I would say part of what attracted me to Pillar is that it’s trying to narrow that gap and get everybody on the same side. I think not just Pillar, but a lot of VCs in Boston would like to get there. What it means is you have to be very aligned with the entrepreneur. So, one thing Pillar does is it comes in early. It’s going to get diluted alongside the founder. In some cases, Pillar will take common stock. We’re using simple term sheets. We’re trying to pay attention and listen to people. … It influences up and down everything that a venture capitalist does if the focus is alignment with the founder. So, part of how I knew is I found that Jamie and [Pillar partner] Sarah [Hodges] really had that mindset, and they were going to be on the side of the entrepreneur. That resonated with me.
Jamie co-founded the company with 16 of Boston’s superstar CEOs. Just think about a bunch of CEOs around a table saying, “What VC firm would we like to be part of?” They’d like to be part of one that is hyper-friendly to the entrepreneur. I think that that’s a really special thing about Pillar.
I think another thing for me is I had been an [entrepreneur in residence] at Harvard Business School at the [Arthur] Rock Center [for Entrepreneurship], which means I would go over to the [Harvard Innovation Lab] and once a month spend an afternoon chatting with students. I’ve done that for five years, so I’ve probably seen a couple hundred student groups. And I got great joy from trying to help them each take one more step forward to their dreams, whatever their dream is. … I loved that. I loved those people, I loved the energy. But sooner or later they need capital to get started. I didn’t love not being able to help them.
I think becoming an investor … is going to allow me to be more supportive of startups in Boston, and I’m going to really love that.
X: With E Ink, you were on the new frontier of displays, and the screen is still the dominant tech interface. But what’s going to be the next evolution in how we interact with technology?
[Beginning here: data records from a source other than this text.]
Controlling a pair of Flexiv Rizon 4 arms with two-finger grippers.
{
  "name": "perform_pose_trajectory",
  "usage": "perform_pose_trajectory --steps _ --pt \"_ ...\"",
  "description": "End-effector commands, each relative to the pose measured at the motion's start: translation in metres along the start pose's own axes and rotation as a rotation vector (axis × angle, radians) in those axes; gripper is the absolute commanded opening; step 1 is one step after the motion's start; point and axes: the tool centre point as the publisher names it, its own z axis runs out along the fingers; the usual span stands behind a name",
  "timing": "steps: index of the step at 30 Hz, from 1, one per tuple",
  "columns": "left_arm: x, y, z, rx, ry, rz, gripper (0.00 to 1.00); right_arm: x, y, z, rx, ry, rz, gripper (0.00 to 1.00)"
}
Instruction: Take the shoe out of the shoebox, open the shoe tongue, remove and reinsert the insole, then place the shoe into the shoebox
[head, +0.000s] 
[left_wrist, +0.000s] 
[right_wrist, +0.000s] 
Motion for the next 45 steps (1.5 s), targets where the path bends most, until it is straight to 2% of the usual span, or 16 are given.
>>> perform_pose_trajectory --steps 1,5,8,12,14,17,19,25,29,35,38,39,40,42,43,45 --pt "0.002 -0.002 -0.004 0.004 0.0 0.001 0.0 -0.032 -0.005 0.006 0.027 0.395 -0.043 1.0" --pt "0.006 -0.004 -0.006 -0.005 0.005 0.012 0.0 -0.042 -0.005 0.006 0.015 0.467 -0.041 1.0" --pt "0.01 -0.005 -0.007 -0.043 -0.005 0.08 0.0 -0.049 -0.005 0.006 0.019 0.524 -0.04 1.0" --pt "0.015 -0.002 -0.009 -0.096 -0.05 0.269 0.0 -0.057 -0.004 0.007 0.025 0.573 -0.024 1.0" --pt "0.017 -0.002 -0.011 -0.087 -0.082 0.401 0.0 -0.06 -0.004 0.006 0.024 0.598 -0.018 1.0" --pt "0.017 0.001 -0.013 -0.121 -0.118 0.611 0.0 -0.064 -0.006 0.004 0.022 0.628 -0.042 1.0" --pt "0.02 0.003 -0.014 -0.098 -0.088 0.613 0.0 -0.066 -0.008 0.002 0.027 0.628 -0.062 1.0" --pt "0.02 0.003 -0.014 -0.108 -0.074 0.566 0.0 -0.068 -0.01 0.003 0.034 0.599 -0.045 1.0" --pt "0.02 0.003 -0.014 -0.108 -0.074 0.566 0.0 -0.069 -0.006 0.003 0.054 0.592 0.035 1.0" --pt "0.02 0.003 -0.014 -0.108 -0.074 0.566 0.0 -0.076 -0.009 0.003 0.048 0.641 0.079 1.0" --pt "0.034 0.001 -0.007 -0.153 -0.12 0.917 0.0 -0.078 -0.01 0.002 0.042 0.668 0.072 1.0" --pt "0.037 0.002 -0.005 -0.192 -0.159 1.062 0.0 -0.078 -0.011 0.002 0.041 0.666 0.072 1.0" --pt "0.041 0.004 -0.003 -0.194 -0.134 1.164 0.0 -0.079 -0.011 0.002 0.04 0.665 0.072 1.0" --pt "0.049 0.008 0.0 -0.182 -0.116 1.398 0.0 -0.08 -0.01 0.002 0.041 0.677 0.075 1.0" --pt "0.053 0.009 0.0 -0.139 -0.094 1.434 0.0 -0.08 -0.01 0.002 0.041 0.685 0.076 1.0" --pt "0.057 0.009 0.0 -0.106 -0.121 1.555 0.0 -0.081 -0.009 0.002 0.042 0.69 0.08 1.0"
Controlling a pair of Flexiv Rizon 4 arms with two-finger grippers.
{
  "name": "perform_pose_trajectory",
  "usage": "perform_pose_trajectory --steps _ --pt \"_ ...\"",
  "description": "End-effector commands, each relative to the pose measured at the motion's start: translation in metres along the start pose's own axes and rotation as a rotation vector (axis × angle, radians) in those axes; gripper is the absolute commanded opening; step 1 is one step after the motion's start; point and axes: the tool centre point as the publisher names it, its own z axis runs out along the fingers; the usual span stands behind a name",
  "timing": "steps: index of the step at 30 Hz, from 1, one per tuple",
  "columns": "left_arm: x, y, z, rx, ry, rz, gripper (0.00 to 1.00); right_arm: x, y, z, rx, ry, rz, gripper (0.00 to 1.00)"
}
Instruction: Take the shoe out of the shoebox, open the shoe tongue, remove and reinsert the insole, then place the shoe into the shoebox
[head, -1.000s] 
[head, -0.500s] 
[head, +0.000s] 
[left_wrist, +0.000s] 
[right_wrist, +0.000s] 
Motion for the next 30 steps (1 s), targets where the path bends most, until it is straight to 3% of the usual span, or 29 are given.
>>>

RW: It’s a very correct question to ask because if you look at the economics of technology, a lot of it comes down to advertising and persuasion. So, the reason Facebook, Google, Amazon, all those guys have huge valuations is because they influence your spending. In the end, it’s the ads that are really driving those companies’ valuations. And the place that you put the ad is in the very last step [to reach] the eyeball of the user. So that’s why you see Google investing in its own mobile OS because that’s where they get to control what you see on the screen. The interface actually is the leading driver of control for the attention of the user. The battle for the next interface is very high stakes.